One thing that surprised Downs is how disjointed the company’s incident response seems to have been. “Incident 1 (the development environment compromise) and Incident 2 (the vault compromise via personal device) were initially treated as unrelated,” he points out. “The connection – that the attacker was systematically working to obtain the credentials needed to access backup infrastructure – wasn’t identified until much later.”
“BYOD decisions for privileged users should be treated as explicit risk decisions, rather than default productivity choices” Ameet Jugnauth
Ilia Kolochenko, data protection lawyer and founder of ImmuniWeb, also raises an eyebrow. “They should have had some foundational security controls – namely, incident response – in their cloud environment,” he tells Assured Intelligence. “I believe that in 2022 it was perfectly doable, and AWS had native tools on its platform.”
LastPass did get alerts from AWS in October that something was afoot. It followed procedure and contacted a cloud infrastructure email distribution list. However, only one person on the list (an engineer) was from LastPass. The remainder were GoTo employees, and miscommunication between the two parties resulted in an 18-day delay in the subsequent investigation.
CISOs can take away a few key lessons from LastPass’s failings, beyond the need for integrated incident response and proper separation of accounts.
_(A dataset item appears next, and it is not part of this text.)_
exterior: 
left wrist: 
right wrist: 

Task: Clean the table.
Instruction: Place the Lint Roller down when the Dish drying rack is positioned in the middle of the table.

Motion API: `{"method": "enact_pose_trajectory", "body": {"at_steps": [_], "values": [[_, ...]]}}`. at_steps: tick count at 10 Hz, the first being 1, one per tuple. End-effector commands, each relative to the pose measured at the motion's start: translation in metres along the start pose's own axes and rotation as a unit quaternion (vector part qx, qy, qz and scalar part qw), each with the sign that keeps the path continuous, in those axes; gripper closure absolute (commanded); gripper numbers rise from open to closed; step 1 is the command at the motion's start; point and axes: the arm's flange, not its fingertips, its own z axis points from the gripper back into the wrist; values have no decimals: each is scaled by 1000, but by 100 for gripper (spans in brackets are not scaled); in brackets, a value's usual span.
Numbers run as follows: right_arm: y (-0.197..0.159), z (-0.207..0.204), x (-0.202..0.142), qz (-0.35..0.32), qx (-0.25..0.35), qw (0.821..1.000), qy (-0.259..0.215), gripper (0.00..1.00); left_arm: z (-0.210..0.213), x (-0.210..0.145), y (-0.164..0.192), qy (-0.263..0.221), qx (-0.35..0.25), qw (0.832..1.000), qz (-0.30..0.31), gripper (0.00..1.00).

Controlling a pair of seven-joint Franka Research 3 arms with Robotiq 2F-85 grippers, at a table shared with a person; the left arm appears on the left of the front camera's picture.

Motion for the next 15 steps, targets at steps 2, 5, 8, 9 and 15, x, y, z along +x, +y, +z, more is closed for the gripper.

One of them might be not to rely purely on tick-box security.
“Typically, third-party risk assessments would consider things like encryption standards, certifications, and penetration testing cadence, but LastPass met all of these requirements,” says Bridewell’s Downs. “And yet 1.6 million UK users’ personal data was still exfiltrated.”
The ICO notes that LastPass held ISO 27001:2022 accreditation at the time of the breach, which includes guidance on securing endpoints. Yet, despite the company’s focus on securing corporate laptops, the blurred lines between business and personal use are what let it down, the regulator said.
More robust assessments might be in order, along with some out-of-the-box red-team thinking. Enhanced criteria around key derivation function strength, strict personal device policies for privileged staff, and even more stringent backup access controls are good places to start. Downs criticises LastPass for insufficiently monitoring backup access.
Ameet Jugnauth, president of ISACA’s London Chapter, says that the case focuses the lens on bring-your-own-device (BYOD) policy.
“From a governance perspective, BYOD decisions for privileged users should be treated as explicit risk decisions, rather than default productivity choices,” he tells Assured Intelligence.
“BYOD decisions for privileged users should be treated as explicit risk decisions, rather than default productivity choices” Ameet Jugnauth
Companies seeking to allow BYOD should impose conditional access, strong authentication controls, device compliance and posture requirements, and enhanced monitoring of identity-based activity, he adds.
“Where these controls cannot be applied with sufficient confidence, organisations should reconsider whether BYOD is appropriate for privileged roles,” Jugnauth warns.
For its part, LastPass has since given all employees corporate devices and mobile phones and implemented MFA authentication keys for each and every one. It also now forbids any business activities on personal devices, and vice versa, as part of a new acceptable use policy.
“This is more restrictive than necessary for most staff but reflects the reality that loss of convenience is often worth the risk reduction,” says Bridewell’s Downs.
LastPass has taken post-breach precautions, but the stable door was open and the horse a dot on the horizon when it did so. Smart CISOs will put these measures in place before disaster strikes.